Sadly, the rumours are true. Crossroads is fucked.

Fan site Planet Crossroads has posted this statement from producers Carlton TV:

“Crossroad returned in March 2001 and has run for nearly two years. Unfortunately, despite working with ITV to develop a new, distinctive style for the show, viewers have not warmed to Crossroads in sufficient numbers. ITV has taken the decision to end transmission in the summer.

“It is disappointing to all those people who have worked and been involved with the show and, of course, those who have become fans of the new Crossroads.”

thecustard reports that producer Yvon Grace informed the cast and crew of the decision on Friday night. Production ends in three weeks’ time, leaving enough episodes to run for another couple of months.

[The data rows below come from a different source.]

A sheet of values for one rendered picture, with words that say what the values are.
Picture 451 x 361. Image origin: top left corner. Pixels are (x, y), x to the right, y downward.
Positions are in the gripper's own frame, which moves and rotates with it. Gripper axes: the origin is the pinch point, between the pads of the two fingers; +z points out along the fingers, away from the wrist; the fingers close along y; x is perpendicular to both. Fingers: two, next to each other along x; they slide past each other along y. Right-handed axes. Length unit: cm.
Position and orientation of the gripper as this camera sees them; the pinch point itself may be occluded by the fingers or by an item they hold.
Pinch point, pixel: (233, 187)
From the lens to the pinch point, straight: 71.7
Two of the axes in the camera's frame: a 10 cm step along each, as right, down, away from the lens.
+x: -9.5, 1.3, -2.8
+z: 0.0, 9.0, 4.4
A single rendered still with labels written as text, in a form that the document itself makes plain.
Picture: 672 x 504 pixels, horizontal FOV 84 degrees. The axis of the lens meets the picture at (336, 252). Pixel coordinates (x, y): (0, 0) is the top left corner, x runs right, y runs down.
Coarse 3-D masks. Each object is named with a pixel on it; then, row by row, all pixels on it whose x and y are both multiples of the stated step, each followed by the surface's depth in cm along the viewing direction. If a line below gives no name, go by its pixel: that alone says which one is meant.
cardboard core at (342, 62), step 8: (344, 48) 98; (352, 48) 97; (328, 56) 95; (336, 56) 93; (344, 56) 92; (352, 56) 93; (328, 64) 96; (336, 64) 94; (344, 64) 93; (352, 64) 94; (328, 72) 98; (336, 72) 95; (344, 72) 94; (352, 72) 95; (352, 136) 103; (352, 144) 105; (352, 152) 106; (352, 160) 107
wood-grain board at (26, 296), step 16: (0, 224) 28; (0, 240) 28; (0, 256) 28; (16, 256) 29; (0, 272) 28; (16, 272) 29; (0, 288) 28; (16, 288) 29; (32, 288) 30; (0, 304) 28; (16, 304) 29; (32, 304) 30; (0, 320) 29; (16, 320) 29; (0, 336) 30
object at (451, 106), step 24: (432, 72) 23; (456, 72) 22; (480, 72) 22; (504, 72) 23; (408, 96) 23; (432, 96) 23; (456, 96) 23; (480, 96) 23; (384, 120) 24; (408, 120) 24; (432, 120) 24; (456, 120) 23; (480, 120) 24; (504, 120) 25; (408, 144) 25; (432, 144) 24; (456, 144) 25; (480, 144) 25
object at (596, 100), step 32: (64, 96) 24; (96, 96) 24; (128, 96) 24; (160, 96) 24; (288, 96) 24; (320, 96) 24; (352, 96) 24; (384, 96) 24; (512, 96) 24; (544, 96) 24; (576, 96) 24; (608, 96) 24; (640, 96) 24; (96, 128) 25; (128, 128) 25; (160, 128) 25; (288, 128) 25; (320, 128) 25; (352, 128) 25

Life without Jane Gurnett’s grinning mug leering at us at 5pm each day from inside a big gold heart scarcely bears thinking about, but we will go on, somehow. In the meantime, lowculture’s logo will be black for a suitable mourning period.

• How do you think Crossroads should end? Suggestions, please – click on the comment link below (if it’s even there – SquawkBox are having server problems that are outwith our control)

It’s like a sickness, really

Crossroads. It’s got supremely bad acting, tacky sets and some of the worst storylines ever broadcast on television.

In fact, we can’t think of any reason why anyone would want to watch it at all.

Hasn’t stopped us tuning in to every single episode, though.

Jane Asher is superb as Generic Bitch (we love how she always kisses the old-fashioned way), and we can’t help but want to do bad things to Ryan and Jimmy, despite them being the worst sex symbols in the history of soap opera.

It’s poor Jane Gurnett we feel sorry for, though. The pain of her involvement in the whole enterprise seems to be etched on her face throughout every second she is on screen as Kate.

2013 UPDATE: I subsequently met Jane Gurnett at the Mamma Mia 10th anniversary party. I had drunk three pints of wine and she couldn’t get away from me quickly enough.

Welcome to Crossroads

In the 80s, you knew a low-rent celeb’s career was over when they were reduced to appearing as a panelist on You Bet.

Now, we have a daily barometer of the fickle tastes of the nation – Crossroads (ITV1, 5pm).

After the triumph that was Emma Noble’s turn as a slutty gold-digger in the opening week, viewers last week were treated to former Coronation Street ‘star’ Scott Wright as some bloke who was trying to pass off his child as a boy, even though she was quite clearly a girl. Lionel Blair, Tim Brooke Taylor, Kate O’Mara and Linda Robson are also lined up to join in the fun.

But the best is yet to come – Dean Gaffney’s agent is confident that a one-week guest spot will be just the thing to launch his post-EastEnders career.

Who wants to put a fiver on Tracy Shaw checking in by the end of the year?